I think I am inching closer to getting this certificate to recognize. By that I mean that when I went to Google a few hours ago, while using Fiddler, I would see the 'Connection Not Secure message' - which I think means Google is just actively refusing to recognize Fiddler's certificate. Now, I am getting a This Site Can't Be Reached page (ERR_SOCKET_NOT_CONNECTED) page.
I have tried a number of different things today to try to get this to work, but this is what I did with my last attempt:
- Installed mono 4.8.0
- Did not run the '/usr/lib/mono//mozroots --import --sync' command from the Linux setup page since when I tried I got a message in Terminal saying that mozroots is depreciated and to use client_sync instead. (client_sync seems to just update the mono cert store with whatever CRT file you pass to it.
- Installed Fiddler (Left it as default as I could - using 8888 as listing port)
- Ticked the 'Decrpyt HTTPS' box in Fiddler
- Exported the Fiddler certificate to the desktop
- Converted the CER cert file to PEM format (CRT specifically) with openssl (CA-certificates on ubuntu needs a PEM formatted cert file and the CER file Fiddler exports is in a binary format.)
- Copied the CRT file to /usr/share/ca-certificates/
- From terminal ran 'sudo dpkg-reconfigure ca-certificates' (Clicked 'Ask' then 'OK') (this re configures ca-certificates, runs update-ca-certificate, and updates mono cert store (by running client_sync from mono and passes it the updated ca-certificates.crt file that this process creates). This places a PEM version of the Fiddler CRT file into /etc/ssl/ca-certificates/ and packages it into the bigger ca-certificates.conf file which lists out all the certs that is in your root authority.
This is pretty much where I am at right now. Turning Fiddler off - I can get to Google just fine, turning it on gives me the page I mentioned at the top of this post. I can see all other HTTP requests as expected.
When I got this to work last time, I was reading a lot of suggestions of the web for how to get a CA certificate installed on Ubuntu and tried to pick that trail up again, but everything I read has since blended together. I do vaguely remember importing the Fiddler cert file into Firefox as a Person, exporting that cert, then importing the file I just exported back into FF as a CA trusted root, then deleted the person cert that I installed in the first place. I think I them used the cert exported from FF to import to the system with -update-ca-certificates'. I have no idea if this was a critical step or not.
I was also playing around with mitmproxy at the same time which also needed a proxy - again, no idea if that helped the process at all.
@Tim - I see 'Certificate Import Error - The Private Key for this Client Certificate is missing or invalid' when attempting to import the cert file as anything except a trusted root in Chrome or FF.

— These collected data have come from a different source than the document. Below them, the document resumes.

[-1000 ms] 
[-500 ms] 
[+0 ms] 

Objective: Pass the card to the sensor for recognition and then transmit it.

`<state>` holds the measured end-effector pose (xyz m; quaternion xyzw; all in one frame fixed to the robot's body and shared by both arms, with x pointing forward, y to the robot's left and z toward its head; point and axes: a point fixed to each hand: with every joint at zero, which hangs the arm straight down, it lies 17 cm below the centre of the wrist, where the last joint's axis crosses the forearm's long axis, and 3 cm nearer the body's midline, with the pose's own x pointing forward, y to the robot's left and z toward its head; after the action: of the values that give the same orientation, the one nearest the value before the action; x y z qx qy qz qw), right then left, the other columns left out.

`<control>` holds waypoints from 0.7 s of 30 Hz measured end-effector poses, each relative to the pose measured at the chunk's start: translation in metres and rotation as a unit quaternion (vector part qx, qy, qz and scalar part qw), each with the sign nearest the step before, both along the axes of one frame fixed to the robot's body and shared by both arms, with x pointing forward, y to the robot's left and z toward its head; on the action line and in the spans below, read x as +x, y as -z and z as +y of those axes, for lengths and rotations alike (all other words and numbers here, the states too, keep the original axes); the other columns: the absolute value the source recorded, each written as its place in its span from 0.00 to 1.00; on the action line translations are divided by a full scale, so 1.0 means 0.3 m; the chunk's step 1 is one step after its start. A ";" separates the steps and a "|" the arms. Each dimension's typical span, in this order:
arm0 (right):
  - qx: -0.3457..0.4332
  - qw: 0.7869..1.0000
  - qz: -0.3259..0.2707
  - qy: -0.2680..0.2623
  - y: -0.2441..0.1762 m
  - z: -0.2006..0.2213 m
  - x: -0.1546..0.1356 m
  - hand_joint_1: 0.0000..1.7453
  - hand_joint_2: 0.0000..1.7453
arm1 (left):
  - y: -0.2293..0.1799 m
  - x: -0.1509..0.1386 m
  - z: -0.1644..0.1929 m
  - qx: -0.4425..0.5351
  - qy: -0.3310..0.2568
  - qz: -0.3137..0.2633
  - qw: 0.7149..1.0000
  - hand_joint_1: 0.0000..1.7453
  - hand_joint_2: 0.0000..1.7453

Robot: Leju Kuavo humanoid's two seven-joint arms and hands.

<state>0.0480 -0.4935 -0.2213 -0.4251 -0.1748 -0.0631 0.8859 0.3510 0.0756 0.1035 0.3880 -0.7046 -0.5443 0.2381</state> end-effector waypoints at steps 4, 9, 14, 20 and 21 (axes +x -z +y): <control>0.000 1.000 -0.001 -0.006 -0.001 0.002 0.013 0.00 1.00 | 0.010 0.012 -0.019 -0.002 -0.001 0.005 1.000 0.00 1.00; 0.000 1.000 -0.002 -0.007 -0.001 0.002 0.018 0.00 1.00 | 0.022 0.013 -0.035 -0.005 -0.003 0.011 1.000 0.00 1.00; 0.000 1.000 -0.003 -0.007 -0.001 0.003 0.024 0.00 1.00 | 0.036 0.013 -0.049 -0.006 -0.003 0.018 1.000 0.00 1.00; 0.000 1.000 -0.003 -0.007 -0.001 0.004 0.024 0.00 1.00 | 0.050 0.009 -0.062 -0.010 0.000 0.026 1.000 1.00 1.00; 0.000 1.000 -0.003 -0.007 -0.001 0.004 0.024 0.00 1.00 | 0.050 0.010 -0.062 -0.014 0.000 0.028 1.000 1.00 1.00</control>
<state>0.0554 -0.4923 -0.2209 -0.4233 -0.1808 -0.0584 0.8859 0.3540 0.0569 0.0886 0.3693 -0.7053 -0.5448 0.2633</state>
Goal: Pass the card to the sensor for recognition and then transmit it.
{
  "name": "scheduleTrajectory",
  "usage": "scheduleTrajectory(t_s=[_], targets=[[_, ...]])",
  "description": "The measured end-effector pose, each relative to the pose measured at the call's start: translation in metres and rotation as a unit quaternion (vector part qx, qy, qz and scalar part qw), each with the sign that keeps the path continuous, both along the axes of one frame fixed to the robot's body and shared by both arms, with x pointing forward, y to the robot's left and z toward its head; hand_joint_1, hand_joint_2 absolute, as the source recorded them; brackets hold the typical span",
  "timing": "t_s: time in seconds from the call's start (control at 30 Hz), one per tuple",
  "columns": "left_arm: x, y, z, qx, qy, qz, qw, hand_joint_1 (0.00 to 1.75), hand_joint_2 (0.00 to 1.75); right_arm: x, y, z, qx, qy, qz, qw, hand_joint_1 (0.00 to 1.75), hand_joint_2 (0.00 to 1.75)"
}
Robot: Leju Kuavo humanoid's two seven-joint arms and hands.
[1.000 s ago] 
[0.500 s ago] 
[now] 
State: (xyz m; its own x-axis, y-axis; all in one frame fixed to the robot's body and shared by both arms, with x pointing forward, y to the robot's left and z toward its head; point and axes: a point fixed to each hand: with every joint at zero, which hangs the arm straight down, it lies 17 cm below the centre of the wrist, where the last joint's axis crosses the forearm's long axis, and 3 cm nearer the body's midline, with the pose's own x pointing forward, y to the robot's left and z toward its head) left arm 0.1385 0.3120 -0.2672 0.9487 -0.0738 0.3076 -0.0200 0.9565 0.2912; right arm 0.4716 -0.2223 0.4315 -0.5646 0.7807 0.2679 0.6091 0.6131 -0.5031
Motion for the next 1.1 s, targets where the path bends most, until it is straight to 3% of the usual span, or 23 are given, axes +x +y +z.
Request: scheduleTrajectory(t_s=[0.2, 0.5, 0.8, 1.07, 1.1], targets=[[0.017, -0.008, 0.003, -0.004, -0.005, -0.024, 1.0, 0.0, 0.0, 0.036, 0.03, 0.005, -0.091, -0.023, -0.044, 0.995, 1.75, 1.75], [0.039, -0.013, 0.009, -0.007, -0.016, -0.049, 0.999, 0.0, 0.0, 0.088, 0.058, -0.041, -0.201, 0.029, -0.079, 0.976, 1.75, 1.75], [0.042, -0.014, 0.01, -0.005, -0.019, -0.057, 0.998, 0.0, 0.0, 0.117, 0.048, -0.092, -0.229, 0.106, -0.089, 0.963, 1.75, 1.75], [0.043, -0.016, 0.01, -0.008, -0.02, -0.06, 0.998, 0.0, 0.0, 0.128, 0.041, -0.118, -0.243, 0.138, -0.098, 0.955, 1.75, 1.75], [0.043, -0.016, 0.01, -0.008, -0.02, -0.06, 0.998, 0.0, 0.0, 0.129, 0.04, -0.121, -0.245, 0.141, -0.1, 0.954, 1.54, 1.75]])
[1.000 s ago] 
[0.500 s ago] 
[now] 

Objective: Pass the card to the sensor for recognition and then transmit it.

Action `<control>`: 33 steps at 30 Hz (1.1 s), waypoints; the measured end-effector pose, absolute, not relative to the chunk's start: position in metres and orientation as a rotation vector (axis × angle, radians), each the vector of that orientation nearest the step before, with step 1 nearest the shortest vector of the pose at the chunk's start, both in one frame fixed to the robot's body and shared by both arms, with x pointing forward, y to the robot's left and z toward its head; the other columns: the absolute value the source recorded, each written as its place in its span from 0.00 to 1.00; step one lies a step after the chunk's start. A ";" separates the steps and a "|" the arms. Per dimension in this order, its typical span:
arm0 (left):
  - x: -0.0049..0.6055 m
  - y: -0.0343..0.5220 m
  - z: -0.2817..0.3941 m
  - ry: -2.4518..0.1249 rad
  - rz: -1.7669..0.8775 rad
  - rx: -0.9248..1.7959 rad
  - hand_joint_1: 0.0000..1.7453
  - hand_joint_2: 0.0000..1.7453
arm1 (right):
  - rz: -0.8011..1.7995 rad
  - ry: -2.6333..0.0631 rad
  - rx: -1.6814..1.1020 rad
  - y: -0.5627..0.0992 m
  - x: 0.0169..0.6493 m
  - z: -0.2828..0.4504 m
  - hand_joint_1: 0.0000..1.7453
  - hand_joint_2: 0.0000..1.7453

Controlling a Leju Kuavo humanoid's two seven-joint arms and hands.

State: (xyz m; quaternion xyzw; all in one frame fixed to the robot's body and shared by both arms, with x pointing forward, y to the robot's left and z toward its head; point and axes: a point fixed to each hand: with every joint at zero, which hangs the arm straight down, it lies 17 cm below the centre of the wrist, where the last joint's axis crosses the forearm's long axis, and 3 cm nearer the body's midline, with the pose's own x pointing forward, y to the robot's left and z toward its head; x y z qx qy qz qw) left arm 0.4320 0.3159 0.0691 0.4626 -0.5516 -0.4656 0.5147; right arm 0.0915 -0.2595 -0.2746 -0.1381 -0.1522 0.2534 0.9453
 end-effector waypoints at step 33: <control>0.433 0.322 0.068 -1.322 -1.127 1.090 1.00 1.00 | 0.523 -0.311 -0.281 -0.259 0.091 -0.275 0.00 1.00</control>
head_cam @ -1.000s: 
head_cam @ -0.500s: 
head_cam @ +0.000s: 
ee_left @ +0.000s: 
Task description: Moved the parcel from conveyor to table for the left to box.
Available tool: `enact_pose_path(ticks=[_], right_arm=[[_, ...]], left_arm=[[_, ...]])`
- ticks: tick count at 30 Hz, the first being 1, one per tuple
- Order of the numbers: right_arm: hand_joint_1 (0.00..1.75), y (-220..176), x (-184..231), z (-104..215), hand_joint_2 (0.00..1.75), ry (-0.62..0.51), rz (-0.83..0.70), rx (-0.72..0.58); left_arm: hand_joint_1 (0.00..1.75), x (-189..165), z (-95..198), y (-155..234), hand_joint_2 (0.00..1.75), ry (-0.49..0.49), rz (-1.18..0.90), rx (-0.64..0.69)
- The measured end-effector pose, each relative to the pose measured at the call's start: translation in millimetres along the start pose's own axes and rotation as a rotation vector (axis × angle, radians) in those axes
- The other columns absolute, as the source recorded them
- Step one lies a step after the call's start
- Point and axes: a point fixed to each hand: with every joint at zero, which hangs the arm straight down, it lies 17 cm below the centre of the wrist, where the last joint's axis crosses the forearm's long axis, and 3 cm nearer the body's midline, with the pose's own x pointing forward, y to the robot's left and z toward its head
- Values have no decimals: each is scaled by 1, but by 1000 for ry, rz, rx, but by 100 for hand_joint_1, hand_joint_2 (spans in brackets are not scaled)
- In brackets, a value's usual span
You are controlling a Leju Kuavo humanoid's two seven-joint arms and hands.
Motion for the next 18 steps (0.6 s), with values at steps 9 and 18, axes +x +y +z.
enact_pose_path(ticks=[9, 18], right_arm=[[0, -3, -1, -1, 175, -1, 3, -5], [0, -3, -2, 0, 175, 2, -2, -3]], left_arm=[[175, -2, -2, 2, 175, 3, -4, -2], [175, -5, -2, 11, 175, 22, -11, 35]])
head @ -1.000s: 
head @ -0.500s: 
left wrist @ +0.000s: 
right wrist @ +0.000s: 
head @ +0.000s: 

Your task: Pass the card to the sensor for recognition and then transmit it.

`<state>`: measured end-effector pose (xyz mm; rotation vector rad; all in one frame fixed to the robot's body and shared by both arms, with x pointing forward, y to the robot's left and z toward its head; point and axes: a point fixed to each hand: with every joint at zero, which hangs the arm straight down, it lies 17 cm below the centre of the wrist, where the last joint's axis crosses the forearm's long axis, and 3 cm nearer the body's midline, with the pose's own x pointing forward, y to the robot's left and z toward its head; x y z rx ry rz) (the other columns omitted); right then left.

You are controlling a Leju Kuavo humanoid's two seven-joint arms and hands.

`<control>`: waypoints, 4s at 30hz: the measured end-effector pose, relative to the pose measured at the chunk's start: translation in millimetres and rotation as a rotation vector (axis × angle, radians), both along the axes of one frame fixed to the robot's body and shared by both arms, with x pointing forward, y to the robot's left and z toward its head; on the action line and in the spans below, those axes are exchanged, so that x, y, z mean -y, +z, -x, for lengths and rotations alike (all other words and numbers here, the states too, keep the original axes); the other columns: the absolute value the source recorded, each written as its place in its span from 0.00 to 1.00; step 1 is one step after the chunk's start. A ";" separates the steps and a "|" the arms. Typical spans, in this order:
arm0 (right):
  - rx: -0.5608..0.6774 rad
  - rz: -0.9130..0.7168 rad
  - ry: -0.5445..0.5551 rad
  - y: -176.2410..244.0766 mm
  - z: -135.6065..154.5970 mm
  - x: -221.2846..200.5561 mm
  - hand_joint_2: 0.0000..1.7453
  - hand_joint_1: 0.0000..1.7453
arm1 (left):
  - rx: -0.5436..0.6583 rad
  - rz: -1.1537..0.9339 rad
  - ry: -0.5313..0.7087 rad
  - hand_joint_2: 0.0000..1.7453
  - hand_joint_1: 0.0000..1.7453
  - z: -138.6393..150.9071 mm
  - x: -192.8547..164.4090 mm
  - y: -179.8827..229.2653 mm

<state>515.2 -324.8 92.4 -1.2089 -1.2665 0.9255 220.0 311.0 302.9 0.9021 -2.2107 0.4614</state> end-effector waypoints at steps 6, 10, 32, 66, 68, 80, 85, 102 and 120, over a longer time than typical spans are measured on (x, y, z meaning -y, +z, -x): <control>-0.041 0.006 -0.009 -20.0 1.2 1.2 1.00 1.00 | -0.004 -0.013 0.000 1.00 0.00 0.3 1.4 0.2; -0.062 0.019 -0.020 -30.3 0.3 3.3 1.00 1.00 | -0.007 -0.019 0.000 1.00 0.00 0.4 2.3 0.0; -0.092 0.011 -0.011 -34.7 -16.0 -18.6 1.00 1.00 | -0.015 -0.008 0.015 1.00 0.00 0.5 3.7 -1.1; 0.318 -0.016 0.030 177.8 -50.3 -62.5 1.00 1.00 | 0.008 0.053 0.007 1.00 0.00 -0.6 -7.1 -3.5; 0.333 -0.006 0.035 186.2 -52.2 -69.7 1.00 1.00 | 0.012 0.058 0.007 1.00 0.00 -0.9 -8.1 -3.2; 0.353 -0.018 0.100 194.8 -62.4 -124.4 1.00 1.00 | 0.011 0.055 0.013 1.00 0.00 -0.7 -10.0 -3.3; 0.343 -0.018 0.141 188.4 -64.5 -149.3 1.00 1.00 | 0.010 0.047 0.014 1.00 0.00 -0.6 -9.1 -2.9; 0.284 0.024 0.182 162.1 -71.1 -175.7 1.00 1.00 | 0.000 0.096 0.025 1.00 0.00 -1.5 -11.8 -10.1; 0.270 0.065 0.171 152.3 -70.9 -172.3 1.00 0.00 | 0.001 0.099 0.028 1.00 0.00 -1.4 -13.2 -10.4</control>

I am basically throwing things at a wall right now and seeing what sticks.

Tsviatko,
I'm using fiddler on Ubuntu 14.04 (not the new linux beta version).
There is no [Action] button.
Is it the case Fiddler on linux/Ubuntu just doesn't handle HTTPS?
Thanks,
Tim
It looks like the UI is broken on your side. Could you attach a screenshot of that? Have you moved/deleted any files in the FIddler folder?
Regards,
Tsviatko Yovtchev
Telerik by Progress

I too hit this particular problem, the fix for me was after exporting the cert to ensure I was importing it into the "Authorities" certificate store using certificate manager within Chromium.
Since then I am able to successfully decrypt HTTPS streams and I no longer receive the annoying Chromium stoppage warning.